On Mon, Mar 13, 2017 at 1:55 AM Jacob Keller <jacob.kel...@gmail.com> wrote:
> On Fri, Mar 10, 2017 at 2:13 PM, Junio C Hamano <gits...@pobox.com> wrote:
> > Phil Hord <phil.h...@gmail.com> writes:
> >> I think git should be smarter about deducing the dest ref from the
> >> source ref if the source ref is in refs/remotes, but I'm not sure how
> >> far to take it.
> >
> > My knee-jerk reaction is "Don't take it anywhere".
> >
> > Giving a refspec from the command line is an established way to
> > defeat the default behaviour when you do not give any and only the
> > remote, and making it do things behind user's back, you would be
> > robbing the escape hatch from people.
>
> It might be worth having some warning or something happen here? I've
> had several  co-workers at $DAYJOB get confused by this sort of thing.

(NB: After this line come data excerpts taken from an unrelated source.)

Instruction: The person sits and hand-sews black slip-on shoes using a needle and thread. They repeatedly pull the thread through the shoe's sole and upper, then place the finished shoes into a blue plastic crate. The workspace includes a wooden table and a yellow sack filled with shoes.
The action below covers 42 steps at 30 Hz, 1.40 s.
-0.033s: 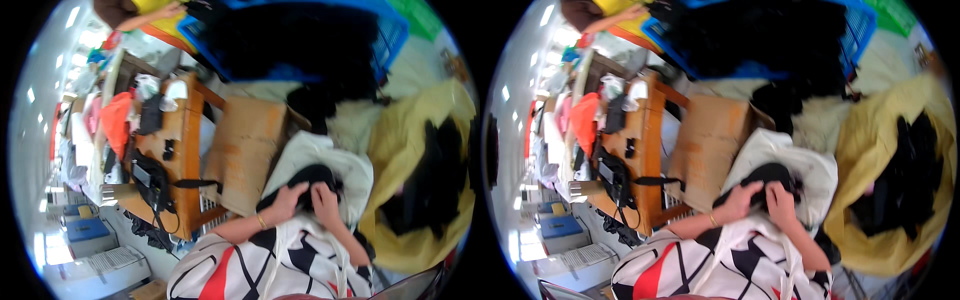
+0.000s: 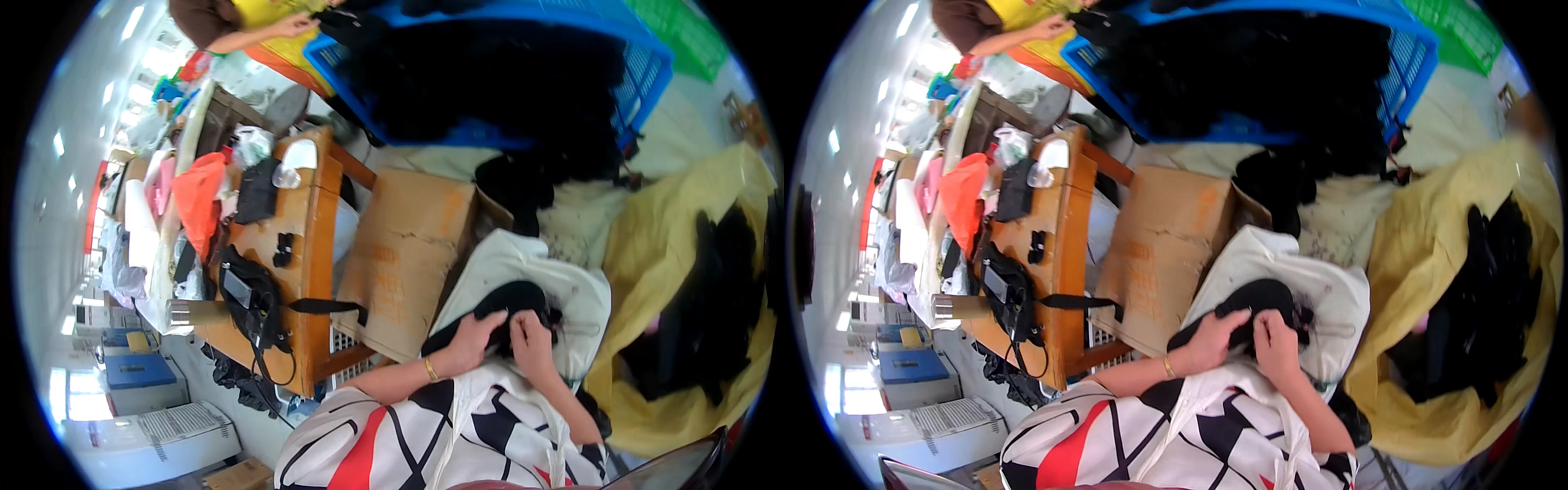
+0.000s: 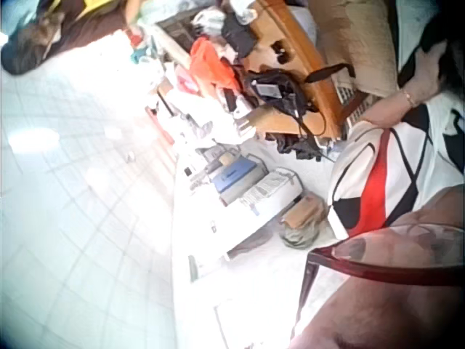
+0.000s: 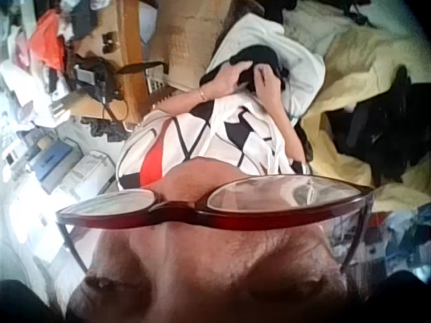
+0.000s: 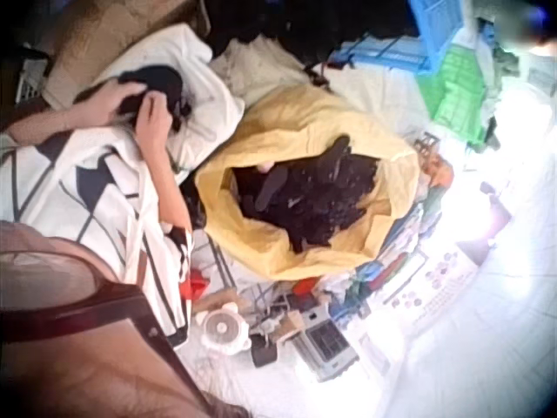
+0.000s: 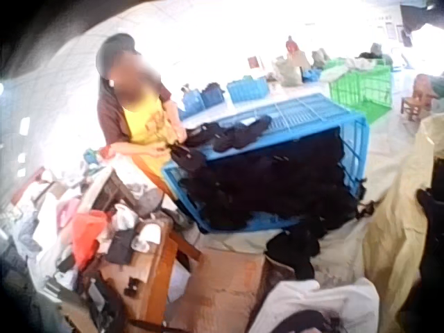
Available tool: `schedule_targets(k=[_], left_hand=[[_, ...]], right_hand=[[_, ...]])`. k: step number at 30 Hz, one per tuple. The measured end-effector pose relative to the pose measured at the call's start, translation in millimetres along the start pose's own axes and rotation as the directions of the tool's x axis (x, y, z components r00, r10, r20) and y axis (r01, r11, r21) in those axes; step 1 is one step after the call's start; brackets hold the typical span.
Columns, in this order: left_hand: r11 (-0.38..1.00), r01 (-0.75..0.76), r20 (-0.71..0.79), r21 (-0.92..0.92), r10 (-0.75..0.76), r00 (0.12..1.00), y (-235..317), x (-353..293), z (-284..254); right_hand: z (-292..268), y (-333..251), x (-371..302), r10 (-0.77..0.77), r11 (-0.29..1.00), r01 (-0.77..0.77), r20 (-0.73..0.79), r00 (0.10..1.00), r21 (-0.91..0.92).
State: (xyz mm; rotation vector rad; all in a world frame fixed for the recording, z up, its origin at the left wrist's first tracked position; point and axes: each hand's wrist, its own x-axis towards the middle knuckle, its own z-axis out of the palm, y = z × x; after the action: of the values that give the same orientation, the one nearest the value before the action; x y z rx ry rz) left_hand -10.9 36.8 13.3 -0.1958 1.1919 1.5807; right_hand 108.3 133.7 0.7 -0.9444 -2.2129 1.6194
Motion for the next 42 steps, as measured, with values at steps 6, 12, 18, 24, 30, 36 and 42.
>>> schedule_targets(k=[6,12,18,24,30,36,42], left_hand=[[0.999,-0.031,0.044,0.032,0.03,0.999,-32,10,-25],[0.994,-0.091,0.027,0.067,0.089,0.996,-23,4,-7],[0.998,-0.019,0.074,0.067,0.014,0.997,-27,5,-13],[0.999,-0.016,0.092,0.049,0.012,0.996,-22,3,-10],[0.998,-0.029,0.108,0.064,0.022,0.994,-23,2,-10],[0.982,-0.113,0.12,0.154,0.095,0.988,-31,11,-11],[0.866,-0.183,0.226,0.465,0.084,0.971,-1,-3,0]], right_hand=[[-4,-30,17,0.253,0.943,-0.271,0.115,0.961,0.195],[-26,-25,26,-0.202,0.936,0.191,-0.005,0.979,-0.297],[-25,-32,35,-0.059,0.994,0.069,0.124,0.99,-0.082],[-20,-23,37,-0.232,0.948,0.224,-0.007,0.973,-0.224],[-13,-11,46,0.06,0.954,-0.035,-0.076,0.995,0.297],[-37,-3,38,0.231,0.591,-0.347,0.259,0.938,0.729],[-148,11,46,0.285,0.309,0.12,-0.212,0.935,0.944]])
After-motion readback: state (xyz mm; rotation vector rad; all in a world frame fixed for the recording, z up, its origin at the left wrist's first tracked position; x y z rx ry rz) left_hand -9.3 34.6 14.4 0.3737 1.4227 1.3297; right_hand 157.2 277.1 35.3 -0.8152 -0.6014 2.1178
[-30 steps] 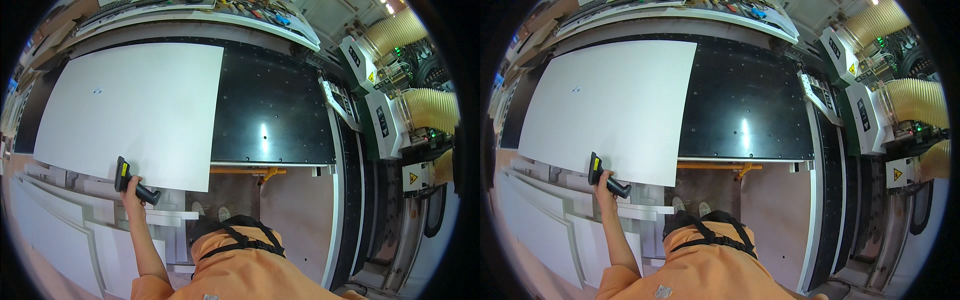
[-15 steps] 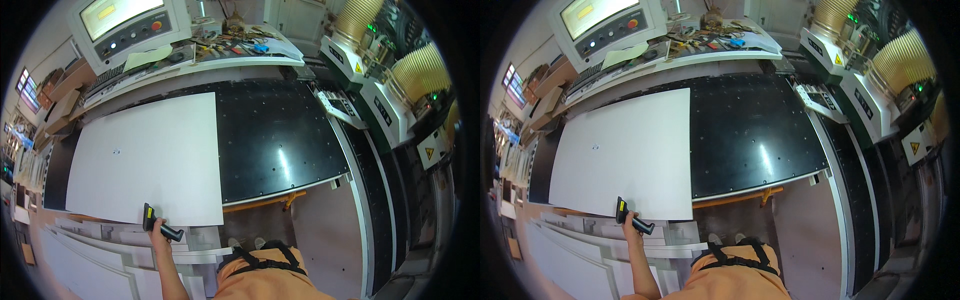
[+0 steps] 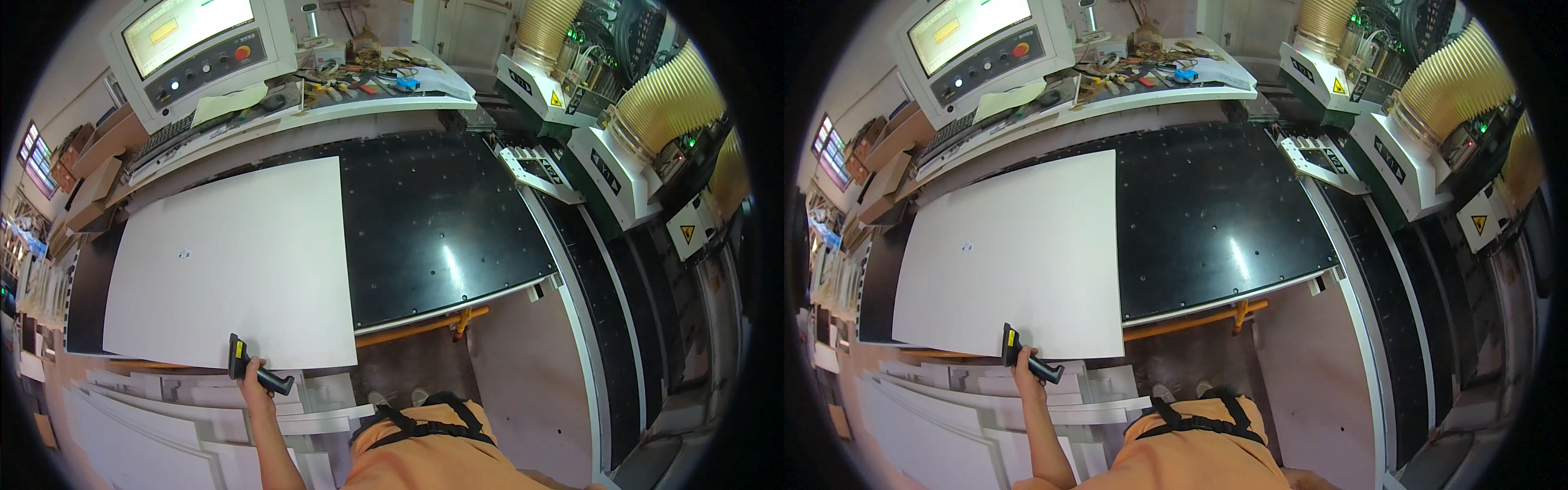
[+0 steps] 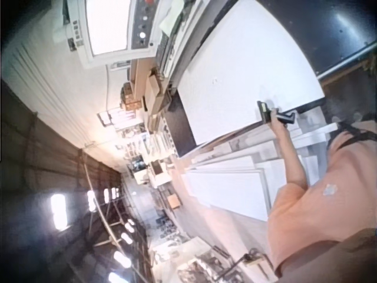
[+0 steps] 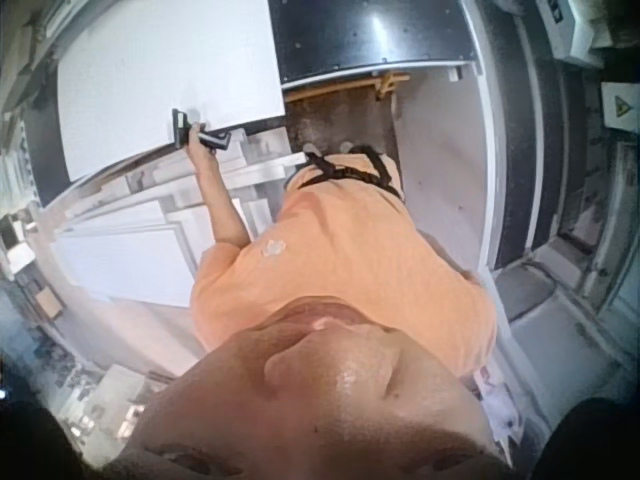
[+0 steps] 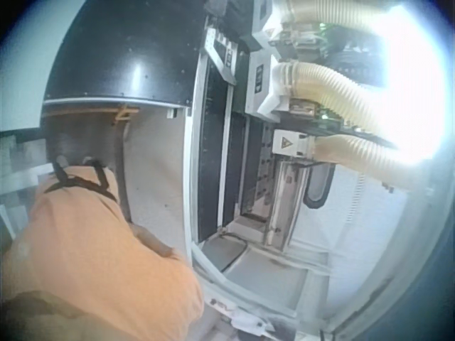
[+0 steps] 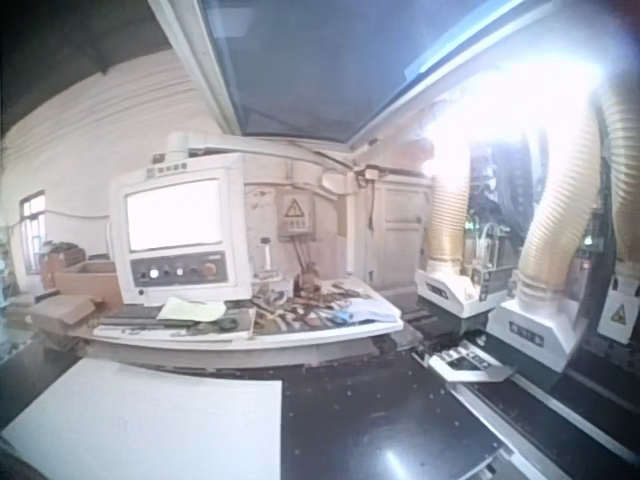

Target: The person adjusts a machine component with a red tool, then uses a handheld barcode scanner to scan labels on white panels. They place the scanned panels on a stack and continue scanning additional panels.

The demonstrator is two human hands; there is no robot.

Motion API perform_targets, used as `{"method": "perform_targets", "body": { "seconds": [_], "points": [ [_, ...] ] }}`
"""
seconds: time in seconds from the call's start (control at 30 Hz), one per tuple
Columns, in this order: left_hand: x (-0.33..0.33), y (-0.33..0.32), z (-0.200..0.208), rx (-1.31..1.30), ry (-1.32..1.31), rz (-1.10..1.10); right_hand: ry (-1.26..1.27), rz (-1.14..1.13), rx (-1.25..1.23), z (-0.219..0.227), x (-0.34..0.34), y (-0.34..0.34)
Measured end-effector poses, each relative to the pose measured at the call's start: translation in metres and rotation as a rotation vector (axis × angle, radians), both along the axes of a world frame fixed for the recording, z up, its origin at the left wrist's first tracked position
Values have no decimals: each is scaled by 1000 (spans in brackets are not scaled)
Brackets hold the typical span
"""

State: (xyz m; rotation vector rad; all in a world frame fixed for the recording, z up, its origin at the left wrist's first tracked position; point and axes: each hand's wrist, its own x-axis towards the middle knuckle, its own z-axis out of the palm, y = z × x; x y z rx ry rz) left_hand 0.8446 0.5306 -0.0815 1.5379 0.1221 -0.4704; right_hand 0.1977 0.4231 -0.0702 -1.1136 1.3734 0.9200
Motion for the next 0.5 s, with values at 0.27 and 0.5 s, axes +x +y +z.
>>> {"method": "perform_targets", "body": {
  "seconds": [0.27, 0.5],
  "points": [
    [-3, -3, 9, -13, 61, -8, 38, -33, 3, 2, -16, 7],
    [-3, 1, -5, -96, 62, 39, -62, 9, -88, -37, 19, -33]
  ]
}}
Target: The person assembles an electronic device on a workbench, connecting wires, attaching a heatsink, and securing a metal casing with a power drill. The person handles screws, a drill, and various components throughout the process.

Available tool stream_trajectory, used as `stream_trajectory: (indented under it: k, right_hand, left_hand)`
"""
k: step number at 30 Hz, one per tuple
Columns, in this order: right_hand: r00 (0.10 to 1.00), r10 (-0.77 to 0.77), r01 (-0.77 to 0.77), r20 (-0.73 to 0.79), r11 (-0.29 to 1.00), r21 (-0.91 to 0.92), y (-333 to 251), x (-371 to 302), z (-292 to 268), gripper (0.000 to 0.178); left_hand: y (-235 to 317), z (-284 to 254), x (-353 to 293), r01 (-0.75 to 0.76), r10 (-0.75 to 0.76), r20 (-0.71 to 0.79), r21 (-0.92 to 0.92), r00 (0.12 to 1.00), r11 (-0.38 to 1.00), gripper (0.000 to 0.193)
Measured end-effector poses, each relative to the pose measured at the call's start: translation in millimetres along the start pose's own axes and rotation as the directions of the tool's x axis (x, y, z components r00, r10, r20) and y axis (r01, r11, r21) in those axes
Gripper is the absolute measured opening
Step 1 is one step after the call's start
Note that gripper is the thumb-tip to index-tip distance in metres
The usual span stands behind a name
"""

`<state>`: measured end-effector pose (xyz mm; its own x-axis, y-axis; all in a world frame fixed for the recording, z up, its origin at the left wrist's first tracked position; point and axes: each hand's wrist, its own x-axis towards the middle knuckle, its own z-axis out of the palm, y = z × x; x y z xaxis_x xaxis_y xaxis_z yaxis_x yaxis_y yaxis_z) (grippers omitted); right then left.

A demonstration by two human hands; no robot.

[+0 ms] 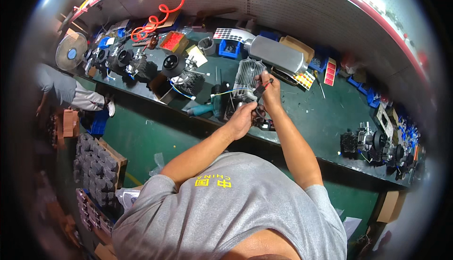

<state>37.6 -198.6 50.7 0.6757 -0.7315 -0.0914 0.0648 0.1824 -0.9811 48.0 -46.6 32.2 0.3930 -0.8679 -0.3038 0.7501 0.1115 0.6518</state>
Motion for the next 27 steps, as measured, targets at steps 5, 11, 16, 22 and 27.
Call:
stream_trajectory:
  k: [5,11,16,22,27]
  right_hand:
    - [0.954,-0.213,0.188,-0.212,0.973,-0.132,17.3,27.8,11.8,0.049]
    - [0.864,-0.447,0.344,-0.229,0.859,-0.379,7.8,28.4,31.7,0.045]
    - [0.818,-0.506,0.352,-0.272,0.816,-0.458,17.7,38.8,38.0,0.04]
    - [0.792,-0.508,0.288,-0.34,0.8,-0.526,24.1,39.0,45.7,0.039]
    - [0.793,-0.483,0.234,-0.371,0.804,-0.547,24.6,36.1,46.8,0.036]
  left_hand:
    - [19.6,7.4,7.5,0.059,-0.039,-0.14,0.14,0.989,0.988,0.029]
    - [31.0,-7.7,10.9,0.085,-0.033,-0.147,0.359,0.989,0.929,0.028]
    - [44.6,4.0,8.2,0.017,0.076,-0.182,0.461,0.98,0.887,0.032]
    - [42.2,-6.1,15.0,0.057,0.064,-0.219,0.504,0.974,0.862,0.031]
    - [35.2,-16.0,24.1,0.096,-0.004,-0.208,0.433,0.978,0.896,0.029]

On one very active project at $work, we have 380,000 commits, 4600
branches in refs/heads and 96 branches in refs/remotes.  About half of
the refs/remotes (43) are obviously user errors.  The other half it's
not possible for me to know.

I suggested to our admins to block attempts to push to
'refs/remotes/*' so in the future users don't lose track of commits
they think they pushed.  But I don't know if that will really happen.

Thanks for the counterexample feedback.